Intégration de la variabilité temporelle dans la prédiction des communautés phytoplanctoniques à l’aide du deep learning.

When:
15/01/2026 – 16/01/2026 all-day
2026-01-15T01:00:00+01:00
2026-01-16T01:00:00+01:00

Offre en lien avec l’Action/le Réseau : – — –/– — –

Laboratoire/Entreprise : Laboratoire Oceanographique de Villefranche-sur-me
Durée : 6 mois
Contact : enza.labourdette@imev-mer.fr
Date limite de publication : 2026-01-15

Contexte :
Le phytoplancton regroupe les micro-organismes marins dérivant au gré des courants et capables de
produire de la matière organique grâce à la photosynthèse.
Il joue un rôle essentiel dans le fonctionnement du système Terre : il contribue à environ la moitié de la
photosynthèse planétaire, participe au stockage du carbone à l’échelle climatique via la pompe
biologique, et constitue la base des réseaux trophiques marins.
Mieux comprendre la répartition et la diversité du phytoplancton, en lien avec les conditions physiques
et biogéochimiques de son environnement, est donc fondamental. Cela permet d’estimer plus finement
sa biomasse, son rôle dans les cycles biogéochimiques et d’anticiper les réorganisations induites par les
changements climatiques et océaniques globaux.
Cependant, l’observation directe du phytoplancton à grande échelle demeure limitée, car elle repose sur
des campagnes en mer et des prélèvements coûteux.
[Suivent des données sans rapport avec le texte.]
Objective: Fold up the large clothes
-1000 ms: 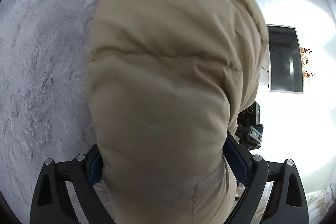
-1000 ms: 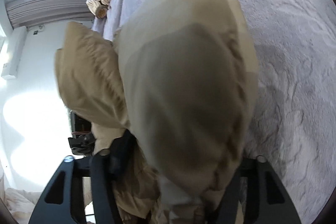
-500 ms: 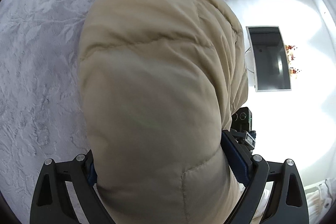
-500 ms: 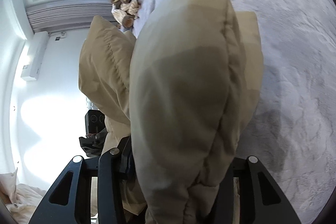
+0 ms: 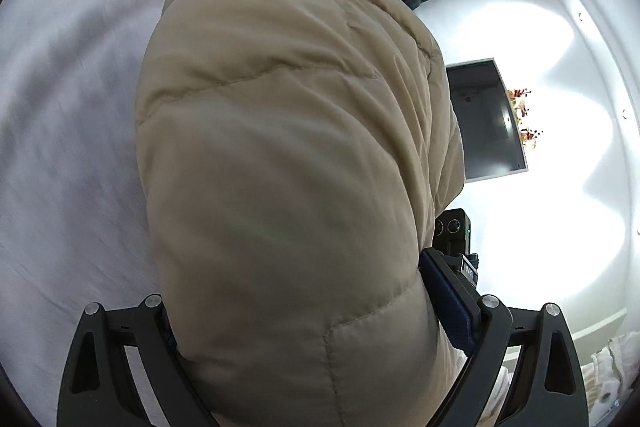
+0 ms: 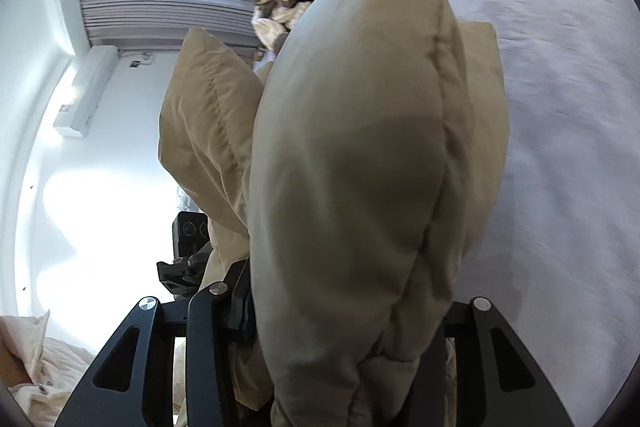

Les données HPLC (High Performance Liquid
Chromatography), qui permettent d’analyser les pigments photosynthétiques pour quantifier
précisément les communautés phytoplanctoniques, offrent une référence fiable, mais restent
coûteuses et spatialement limitées.
Pour étendre ces observations ponctuelles à l’échelle globale, les satellites d’observation de la couleur
de l’océan constituent un outil clé. Les algorithmes empiriques actuels permettent d’estimer la
composition du phytoplancton à partir des réflectances optiques , mais ils présentent encore
une marge d’erreur importante et ne capturent pas toujours la complexité spatiale et temporelle des
structures océaniques (fronts, tourbillons, etc.).

Sujet :
Ce stage s’inscrit dans la continuité d’une thèse centrée sur la prédiction des Phytoplankton Functional
Types (PFTs) à partir de la couleur de l’eau et de variables satellitaires à l’aide de méthodes de deep
learning.
L’objectif principal est d’améliorer la robustesse et la précision des prédictions en intégrant explicitement
la dimension temporelle des données au moyen de méthodes avancées de deep learning.
Concrètement, cela consiste à exploiter les images satellites des jours ou des semaines précédentes pour
estimer la quantité et la composition du phytoplancton à un instant t donné. En effet, la croissance du
phytoplancton est un processus dynamique, et son état actuel dépend fortement des états antérieurs du
système.
Un pipeline opérationnel est déjà en place :
– les données satellitaires et in situ ont été extraites et prétraitées,
– des modèles de type MLP (Multi-Layer Perceptron) ont été développés et évalués,
– une première étude de la sensibilité, en termes de qualité des prédictions, aux variables d’entrée
et à l’architecture du modèle a été menée,
– une seconde étude, sur l’intégration de la dimension spatiale dans les données d’entrée, est en
cours.
Le stage consistera à poursuivre et à approfondir ces travaux, notamment en :
– explorant de nouvelles architectures de deep learning (par ex. RNN) permettant de mieux
capturer la structure temporelle des données ;
– évaluant l’impact de cette intégration sur la qualité des prédictions de PFTs ;
– affinant l’interprétation des modèles pour mieux comprendre les liens entre conditions
environnementales et composition des communautés phytoplanctoniques.
Ce travail contribuera directement à l’amélioration des produits satellitaires de distribution
phytoplanctonique à l’échelle globale, utiles pour le suivi de la santé des écosystèmes marins et la
gestion durable des ressources océaniques.

Objectifs du Stage :
– Compréhension de la problématique biologique.
– Étude des relations entre les propriétés optiques de l’eau et les PFTs.
– Prise en main et optimisation du pipeline existant, de la sélection et du traitement des données
jusqu’à leur exploitation dans un modèle de deep learning.
– Analyse de la variabilité spatio-temporelle : quantifier l’impact de l’intégration des dimensions
spatiale et temporelle sur la prédiction des PFTs.
– Mise en forme et valorisation des résultats pour une utilisation dans des travaux de recherche à
publier.

Profil du candidat :

Formation et compétences requises :
– Intérêt marqué pour la recherche et les sciences marines.
– Maîtrise du langage Python.
– Connaissances en deep learning (PyTorch).
– Des notions en écologie, biologie marine ou océanographie seraient un atout.